Atop the eight-floor Stanop building – offering a breath-taking view of the city and the landmark Ponte Towers in the distance – one woman has made it her mission to turn a grimy grey terrace into a green lung on the city’s skyline.

“City life is taking on a totally new direction… even people who think they couldn’t one day farm, find themselves on rooftops,” Linah Moeketsi tells FORBES AFRICA.

Moeketsi grows herbs, used to treat non-communicable diseases (NCDs), in a 250m x 500m greenhouse on the building’s terrace. But her rooftop farm is sans any soil – it uses a hydroponics system.

“I think because we are in the city and we would like to produce for people in the city, hydroponic farming is one of the answers because you can actually harvest more than twice the produce, and the growth rate is quicker and there is produce that you can have throughout the year that people demand because it is in a controlled environment,” she says.
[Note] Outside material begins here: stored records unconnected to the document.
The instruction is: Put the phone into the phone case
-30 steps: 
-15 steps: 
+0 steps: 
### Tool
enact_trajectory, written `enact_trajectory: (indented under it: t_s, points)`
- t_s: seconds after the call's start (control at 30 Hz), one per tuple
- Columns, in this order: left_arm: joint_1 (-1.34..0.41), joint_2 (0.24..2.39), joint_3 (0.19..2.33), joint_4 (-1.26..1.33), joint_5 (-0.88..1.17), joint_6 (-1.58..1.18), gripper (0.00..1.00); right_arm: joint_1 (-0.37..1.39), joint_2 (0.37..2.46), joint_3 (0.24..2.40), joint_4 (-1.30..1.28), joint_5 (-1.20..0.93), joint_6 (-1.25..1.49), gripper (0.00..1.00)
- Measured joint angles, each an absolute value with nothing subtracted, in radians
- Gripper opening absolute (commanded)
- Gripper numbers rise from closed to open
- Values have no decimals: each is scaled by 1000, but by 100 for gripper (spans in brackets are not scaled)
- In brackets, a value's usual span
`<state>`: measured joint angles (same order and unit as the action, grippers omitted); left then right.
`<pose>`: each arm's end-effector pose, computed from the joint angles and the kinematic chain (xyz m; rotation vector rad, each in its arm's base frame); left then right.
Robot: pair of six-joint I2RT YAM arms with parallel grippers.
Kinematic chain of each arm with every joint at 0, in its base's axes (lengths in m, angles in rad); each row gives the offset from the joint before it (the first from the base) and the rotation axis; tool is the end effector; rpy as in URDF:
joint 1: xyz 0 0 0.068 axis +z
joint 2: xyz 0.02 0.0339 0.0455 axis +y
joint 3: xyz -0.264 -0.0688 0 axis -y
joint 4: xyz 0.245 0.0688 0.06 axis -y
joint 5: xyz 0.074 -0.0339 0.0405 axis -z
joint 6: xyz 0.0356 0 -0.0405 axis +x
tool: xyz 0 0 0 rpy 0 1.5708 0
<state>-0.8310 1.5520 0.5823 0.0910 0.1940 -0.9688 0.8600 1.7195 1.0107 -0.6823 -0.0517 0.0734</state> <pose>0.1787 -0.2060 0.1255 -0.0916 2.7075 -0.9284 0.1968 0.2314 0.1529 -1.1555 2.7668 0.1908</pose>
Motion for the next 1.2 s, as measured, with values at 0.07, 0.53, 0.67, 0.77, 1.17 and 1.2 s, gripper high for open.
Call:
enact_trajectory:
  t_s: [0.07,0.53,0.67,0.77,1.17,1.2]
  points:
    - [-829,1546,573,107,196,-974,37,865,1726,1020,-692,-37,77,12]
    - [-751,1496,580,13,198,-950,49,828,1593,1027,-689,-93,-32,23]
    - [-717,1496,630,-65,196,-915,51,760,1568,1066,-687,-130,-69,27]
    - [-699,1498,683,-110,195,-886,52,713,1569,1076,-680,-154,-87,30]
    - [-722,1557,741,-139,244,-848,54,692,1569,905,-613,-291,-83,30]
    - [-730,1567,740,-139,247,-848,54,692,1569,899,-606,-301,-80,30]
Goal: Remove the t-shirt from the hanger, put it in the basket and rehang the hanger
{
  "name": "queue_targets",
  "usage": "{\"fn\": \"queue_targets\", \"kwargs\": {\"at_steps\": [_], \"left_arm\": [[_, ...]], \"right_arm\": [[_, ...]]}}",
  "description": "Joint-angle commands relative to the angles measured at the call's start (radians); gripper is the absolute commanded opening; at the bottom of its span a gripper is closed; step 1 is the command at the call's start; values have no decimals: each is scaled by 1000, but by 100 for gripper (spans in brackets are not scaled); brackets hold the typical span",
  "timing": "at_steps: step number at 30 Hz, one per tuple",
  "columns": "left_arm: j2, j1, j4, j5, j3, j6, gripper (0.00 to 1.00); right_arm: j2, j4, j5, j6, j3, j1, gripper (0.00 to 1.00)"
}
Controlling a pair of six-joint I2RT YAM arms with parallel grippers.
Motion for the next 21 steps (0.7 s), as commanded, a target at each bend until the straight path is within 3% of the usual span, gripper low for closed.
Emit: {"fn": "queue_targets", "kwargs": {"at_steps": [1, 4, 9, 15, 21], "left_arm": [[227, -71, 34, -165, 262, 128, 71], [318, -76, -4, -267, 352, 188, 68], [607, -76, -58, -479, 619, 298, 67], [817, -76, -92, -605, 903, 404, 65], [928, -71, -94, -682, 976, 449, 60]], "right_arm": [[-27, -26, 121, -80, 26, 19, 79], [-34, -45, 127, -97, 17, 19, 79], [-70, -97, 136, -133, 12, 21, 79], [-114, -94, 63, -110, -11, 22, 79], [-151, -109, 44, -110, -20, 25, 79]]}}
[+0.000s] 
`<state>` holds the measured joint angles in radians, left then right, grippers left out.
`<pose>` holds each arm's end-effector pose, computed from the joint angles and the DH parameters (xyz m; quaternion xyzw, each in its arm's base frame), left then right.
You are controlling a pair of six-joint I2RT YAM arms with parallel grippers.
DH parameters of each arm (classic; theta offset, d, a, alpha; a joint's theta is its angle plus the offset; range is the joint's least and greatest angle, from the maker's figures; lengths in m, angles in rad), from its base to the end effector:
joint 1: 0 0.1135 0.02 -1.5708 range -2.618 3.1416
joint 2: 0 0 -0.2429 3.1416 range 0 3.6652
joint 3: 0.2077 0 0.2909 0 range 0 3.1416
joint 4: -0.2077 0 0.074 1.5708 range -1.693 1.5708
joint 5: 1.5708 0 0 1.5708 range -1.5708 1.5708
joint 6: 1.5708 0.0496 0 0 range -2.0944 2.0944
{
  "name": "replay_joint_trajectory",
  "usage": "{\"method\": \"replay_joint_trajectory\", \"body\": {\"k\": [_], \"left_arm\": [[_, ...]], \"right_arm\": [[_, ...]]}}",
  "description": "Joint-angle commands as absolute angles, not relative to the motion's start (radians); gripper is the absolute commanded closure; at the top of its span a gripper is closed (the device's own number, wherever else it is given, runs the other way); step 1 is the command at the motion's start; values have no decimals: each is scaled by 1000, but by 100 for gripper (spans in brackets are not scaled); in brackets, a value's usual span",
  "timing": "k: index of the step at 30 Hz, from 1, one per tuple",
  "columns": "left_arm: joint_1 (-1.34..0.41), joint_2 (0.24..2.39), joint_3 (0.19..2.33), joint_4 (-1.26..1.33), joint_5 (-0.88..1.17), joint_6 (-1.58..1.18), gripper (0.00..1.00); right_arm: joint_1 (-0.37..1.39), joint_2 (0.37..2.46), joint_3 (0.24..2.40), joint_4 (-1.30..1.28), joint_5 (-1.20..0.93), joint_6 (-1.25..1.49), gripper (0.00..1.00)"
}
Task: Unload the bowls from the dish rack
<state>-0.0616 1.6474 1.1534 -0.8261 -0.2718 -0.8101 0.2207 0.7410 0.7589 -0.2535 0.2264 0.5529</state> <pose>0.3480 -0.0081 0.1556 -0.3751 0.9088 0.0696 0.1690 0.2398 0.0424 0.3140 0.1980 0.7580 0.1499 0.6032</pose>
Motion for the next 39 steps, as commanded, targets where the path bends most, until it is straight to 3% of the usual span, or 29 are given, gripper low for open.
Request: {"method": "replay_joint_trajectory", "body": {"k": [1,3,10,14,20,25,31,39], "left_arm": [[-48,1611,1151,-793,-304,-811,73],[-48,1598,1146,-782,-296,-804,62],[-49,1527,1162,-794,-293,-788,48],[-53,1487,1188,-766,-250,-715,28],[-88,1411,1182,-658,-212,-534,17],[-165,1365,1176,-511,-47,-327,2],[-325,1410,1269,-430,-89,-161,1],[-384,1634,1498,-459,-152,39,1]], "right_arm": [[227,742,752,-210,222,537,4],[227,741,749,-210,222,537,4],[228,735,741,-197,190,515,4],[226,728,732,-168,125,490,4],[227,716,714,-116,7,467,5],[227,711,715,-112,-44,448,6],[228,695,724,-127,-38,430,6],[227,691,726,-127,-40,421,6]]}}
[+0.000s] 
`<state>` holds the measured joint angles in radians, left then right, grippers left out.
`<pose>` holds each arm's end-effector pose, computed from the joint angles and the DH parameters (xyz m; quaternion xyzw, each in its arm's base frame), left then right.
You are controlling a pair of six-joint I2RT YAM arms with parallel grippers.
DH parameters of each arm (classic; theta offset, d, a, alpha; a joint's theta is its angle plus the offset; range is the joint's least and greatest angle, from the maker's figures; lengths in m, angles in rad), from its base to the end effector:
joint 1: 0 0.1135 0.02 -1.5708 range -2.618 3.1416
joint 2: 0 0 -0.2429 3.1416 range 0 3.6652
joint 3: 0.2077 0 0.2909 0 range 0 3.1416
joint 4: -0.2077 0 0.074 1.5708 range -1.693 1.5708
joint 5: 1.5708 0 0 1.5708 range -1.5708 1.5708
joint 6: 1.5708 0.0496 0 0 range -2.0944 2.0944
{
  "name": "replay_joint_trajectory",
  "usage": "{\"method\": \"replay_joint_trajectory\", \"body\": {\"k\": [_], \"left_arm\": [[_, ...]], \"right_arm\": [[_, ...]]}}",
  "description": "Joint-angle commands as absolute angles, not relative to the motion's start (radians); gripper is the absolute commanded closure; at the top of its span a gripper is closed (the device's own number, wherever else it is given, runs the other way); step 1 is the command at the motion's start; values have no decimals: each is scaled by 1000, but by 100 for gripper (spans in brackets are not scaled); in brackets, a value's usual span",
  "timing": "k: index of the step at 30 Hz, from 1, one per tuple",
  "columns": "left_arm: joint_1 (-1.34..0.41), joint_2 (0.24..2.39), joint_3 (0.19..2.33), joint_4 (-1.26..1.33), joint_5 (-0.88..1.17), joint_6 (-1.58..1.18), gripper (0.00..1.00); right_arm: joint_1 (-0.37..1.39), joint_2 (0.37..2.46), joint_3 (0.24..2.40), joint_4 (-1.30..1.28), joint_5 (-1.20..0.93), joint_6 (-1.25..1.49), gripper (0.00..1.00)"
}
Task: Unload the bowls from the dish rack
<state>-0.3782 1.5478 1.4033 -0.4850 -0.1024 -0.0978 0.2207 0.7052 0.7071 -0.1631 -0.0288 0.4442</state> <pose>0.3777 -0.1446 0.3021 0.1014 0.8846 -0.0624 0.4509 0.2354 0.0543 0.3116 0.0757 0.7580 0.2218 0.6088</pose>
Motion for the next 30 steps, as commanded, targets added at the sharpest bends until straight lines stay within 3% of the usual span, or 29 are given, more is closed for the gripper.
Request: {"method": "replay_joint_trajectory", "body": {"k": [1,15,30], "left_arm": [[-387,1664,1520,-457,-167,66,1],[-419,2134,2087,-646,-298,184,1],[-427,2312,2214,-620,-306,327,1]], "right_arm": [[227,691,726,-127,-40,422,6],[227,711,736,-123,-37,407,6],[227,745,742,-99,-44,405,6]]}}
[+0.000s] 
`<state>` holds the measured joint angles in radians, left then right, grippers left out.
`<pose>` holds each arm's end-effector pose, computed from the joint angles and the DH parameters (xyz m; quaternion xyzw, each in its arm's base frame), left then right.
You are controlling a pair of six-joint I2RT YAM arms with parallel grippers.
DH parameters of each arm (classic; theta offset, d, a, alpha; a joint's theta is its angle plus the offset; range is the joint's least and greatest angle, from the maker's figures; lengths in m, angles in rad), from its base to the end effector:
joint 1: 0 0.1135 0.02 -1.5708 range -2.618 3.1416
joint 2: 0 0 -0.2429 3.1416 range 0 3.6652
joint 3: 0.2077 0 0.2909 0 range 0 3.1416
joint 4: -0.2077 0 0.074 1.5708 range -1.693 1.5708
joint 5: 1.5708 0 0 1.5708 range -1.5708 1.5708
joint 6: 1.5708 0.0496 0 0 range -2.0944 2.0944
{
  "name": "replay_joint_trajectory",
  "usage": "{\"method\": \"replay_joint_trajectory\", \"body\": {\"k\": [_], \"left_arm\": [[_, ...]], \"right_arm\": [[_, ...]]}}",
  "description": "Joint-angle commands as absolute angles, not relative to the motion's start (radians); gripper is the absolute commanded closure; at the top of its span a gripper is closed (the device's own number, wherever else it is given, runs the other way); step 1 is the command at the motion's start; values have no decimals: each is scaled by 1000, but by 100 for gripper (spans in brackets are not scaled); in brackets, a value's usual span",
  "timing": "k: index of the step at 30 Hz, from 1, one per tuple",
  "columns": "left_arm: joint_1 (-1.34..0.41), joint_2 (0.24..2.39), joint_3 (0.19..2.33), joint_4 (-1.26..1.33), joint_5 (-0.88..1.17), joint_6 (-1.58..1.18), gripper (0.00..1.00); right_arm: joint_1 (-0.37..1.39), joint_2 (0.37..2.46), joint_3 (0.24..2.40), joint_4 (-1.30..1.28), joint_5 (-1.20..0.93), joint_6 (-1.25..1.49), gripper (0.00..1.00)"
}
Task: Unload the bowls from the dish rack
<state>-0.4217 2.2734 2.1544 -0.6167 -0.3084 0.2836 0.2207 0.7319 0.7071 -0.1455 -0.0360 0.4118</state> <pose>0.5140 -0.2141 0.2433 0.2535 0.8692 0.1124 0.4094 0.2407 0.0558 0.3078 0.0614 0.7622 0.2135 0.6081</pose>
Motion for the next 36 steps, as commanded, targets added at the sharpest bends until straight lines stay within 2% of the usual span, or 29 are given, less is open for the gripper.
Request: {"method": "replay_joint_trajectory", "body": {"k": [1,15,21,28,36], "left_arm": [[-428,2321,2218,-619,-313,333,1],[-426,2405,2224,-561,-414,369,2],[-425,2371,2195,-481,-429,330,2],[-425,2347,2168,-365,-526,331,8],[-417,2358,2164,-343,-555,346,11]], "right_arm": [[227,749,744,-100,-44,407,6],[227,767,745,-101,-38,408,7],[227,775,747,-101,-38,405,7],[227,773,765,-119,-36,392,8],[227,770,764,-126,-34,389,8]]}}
On a windy Wednesday morning in October, we meet Moeketsi at her aerial green facility, a couple of days before she is to send some of her plant produce to the market.

She talks about her journey as an offbeat farmer. It all started when her father fell ill in 2013, when doctors failed to correctly diagnose his disease.

“They couldn’t see that he was diabetic. He didn’t show the signs of diabetes, but he had this foot ulcer that just wouldn’t go away,” she says.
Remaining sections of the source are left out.